[Exercise brief]:
Restate word for word the lines of the material below, from the line with "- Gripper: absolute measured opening" to the line with "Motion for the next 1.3", both lines included, and no others.

[Data extract]:

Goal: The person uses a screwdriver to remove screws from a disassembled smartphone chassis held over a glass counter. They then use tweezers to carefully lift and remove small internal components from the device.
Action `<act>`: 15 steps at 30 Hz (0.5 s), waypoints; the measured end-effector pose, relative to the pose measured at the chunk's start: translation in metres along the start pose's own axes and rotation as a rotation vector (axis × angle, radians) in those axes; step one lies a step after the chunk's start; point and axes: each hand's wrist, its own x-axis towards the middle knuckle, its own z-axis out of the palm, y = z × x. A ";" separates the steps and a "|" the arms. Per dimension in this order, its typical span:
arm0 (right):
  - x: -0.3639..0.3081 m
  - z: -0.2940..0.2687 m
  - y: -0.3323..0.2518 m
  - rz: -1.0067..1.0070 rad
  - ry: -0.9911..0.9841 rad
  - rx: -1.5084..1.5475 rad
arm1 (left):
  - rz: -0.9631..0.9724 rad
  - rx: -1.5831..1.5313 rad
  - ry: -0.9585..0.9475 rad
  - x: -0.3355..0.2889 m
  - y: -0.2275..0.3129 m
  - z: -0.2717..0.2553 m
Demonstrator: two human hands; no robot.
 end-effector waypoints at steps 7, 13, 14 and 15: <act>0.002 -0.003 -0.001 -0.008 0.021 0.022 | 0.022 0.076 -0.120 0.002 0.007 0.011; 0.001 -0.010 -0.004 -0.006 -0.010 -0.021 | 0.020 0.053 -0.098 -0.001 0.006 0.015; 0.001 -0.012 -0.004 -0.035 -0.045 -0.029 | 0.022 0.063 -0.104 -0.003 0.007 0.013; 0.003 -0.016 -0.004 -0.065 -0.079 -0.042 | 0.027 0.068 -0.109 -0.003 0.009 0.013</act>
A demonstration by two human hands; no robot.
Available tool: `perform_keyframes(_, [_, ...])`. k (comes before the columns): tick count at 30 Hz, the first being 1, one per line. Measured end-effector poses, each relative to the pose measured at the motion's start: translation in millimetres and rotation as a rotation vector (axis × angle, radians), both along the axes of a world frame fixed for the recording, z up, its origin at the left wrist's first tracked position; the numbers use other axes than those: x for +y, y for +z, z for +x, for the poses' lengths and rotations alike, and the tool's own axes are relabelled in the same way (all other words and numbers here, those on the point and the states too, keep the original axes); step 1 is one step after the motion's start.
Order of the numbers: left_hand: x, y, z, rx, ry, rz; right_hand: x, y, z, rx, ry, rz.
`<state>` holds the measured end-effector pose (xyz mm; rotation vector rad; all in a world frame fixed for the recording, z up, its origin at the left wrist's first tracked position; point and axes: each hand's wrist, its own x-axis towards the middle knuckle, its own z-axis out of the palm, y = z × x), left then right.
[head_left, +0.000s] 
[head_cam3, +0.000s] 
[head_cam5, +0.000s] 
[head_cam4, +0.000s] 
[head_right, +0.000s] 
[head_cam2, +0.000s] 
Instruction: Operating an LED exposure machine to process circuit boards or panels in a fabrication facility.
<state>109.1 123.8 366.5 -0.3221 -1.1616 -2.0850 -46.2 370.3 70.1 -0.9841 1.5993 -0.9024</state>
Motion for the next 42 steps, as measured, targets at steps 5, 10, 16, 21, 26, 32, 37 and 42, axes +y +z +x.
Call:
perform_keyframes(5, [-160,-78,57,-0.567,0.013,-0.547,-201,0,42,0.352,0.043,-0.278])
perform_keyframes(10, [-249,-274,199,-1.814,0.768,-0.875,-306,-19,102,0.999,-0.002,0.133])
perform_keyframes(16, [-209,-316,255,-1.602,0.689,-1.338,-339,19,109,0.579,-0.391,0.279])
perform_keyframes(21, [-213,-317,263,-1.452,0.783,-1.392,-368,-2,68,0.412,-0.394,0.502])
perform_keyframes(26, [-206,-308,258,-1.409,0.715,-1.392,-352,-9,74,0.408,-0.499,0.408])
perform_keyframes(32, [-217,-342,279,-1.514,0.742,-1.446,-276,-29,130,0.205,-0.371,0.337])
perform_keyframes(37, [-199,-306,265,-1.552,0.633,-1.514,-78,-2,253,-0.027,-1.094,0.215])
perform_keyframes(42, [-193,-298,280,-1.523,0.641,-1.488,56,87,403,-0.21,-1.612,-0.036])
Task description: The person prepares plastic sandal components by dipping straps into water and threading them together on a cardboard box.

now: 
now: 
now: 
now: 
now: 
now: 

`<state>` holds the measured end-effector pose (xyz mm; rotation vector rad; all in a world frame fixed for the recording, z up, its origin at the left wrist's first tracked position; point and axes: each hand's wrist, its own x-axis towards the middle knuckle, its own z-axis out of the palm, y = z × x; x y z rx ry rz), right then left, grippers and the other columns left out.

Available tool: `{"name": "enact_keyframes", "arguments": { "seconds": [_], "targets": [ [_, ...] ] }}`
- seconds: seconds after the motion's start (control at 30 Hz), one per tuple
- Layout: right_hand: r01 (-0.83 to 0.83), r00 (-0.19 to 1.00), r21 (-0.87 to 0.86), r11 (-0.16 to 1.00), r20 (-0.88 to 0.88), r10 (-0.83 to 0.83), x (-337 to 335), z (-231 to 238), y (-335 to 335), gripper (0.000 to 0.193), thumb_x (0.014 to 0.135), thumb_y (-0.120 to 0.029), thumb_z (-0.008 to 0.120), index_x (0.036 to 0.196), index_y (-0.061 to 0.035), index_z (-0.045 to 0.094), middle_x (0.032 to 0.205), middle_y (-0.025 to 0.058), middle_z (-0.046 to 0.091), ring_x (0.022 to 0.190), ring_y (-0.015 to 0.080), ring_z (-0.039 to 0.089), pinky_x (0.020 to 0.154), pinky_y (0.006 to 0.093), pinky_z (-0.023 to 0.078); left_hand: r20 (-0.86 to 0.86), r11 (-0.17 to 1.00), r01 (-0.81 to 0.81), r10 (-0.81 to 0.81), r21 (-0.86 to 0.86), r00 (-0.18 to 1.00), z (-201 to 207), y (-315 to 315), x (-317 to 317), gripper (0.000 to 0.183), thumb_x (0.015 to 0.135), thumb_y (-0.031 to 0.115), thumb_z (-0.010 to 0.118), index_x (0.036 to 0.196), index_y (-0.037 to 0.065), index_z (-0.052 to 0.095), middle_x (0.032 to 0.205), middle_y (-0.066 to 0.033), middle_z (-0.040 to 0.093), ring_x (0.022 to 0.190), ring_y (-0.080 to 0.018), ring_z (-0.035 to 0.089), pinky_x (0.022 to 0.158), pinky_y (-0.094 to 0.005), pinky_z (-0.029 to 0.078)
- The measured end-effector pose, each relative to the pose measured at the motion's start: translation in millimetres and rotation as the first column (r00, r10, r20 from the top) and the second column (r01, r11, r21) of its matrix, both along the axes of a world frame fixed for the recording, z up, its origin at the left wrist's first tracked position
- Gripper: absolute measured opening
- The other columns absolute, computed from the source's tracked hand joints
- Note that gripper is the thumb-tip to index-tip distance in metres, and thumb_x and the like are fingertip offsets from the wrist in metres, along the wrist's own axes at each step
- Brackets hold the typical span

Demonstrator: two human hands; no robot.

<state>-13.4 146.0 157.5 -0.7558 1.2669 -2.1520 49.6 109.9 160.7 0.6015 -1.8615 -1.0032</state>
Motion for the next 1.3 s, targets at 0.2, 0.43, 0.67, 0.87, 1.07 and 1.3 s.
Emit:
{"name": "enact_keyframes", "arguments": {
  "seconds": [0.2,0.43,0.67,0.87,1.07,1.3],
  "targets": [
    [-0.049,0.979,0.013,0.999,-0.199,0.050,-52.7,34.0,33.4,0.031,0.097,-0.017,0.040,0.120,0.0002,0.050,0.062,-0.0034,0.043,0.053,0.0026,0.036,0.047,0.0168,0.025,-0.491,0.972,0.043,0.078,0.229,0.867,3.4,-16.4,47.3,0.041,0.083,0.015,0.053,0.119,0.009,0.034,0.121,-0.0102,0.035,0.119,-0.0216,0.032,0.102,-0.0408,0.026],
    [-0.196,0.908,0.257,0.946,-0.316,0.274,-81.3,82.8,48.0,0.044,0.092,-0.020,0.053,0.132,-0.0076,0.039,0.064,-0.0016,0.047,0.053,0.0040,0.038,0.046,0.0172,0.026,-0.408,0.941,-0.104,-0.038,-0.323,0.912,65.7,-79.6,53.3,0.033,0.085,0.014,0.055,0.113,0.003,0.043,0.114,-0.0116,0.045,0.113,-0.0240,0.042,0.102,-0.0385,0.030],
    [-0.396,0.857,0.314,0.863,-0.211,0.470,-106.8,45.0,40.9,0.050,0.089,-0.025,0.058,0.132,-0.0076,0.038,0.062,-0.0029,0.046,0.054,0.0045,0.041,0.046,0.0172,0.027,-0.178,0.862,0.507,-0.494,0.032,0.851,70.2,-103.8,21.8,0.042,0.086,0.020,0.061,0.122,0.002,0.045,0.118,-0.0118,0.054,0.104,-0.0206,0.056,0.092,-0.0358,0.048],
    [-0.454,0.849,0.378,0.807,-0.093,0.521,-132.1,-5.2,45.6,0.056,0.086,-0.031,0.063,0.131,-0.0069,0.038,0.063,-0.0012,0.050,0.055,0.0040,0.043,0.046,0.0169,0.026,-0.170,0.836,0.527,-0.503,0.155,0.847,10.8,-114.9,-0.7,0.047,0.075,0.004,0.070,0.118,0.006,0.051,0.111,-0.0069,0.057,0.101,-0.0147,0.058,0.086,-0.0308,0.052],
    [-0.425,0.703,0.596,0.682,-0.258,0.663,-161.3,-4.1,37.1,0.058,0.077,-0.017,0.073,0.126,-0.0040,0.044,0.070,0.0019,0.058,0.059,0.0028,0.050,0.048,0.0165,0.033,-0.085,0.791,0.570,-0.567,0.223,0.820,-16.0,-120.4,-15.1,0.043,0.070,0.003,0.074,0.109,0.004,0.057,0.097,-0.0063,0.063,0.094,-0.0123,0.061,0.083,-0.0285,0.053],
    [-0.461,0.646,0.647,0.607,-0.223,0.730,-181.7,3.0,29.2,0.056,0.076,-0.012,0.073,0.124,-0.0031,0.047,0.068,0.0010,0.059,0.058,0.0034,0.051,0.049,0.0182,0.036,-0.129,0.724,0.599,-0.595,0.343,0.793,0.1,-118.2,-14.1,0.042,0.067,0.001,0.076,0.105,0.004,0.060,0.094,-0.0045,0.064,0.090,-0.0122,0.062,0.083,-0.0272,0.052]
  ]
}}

[Solution to this task]:
- Gripper: absolute measured opening
- The other columns absolute, computed from the source's tracked hand joints
- Note that gripper is the thumb-tip to index-tip distance in metres, and thumb_x and the like are fingertip offsets from the wrist in metres, along the wrist's own axes at each step
- Brackets hold the typical span

Demonstrator: two human hands; no robot.

<state>-13.4 146.0 157.5 -0.7558 1.2669 -2.1520 49.6 109.9 160.7 0.6015 -1.8615 -1.0032</state>
Motion for the next 1.3 s, targets at 0.2, 0.43, 0.67, 0.87, 1.07 and 1.3 s.

None of the exercise remains to be done.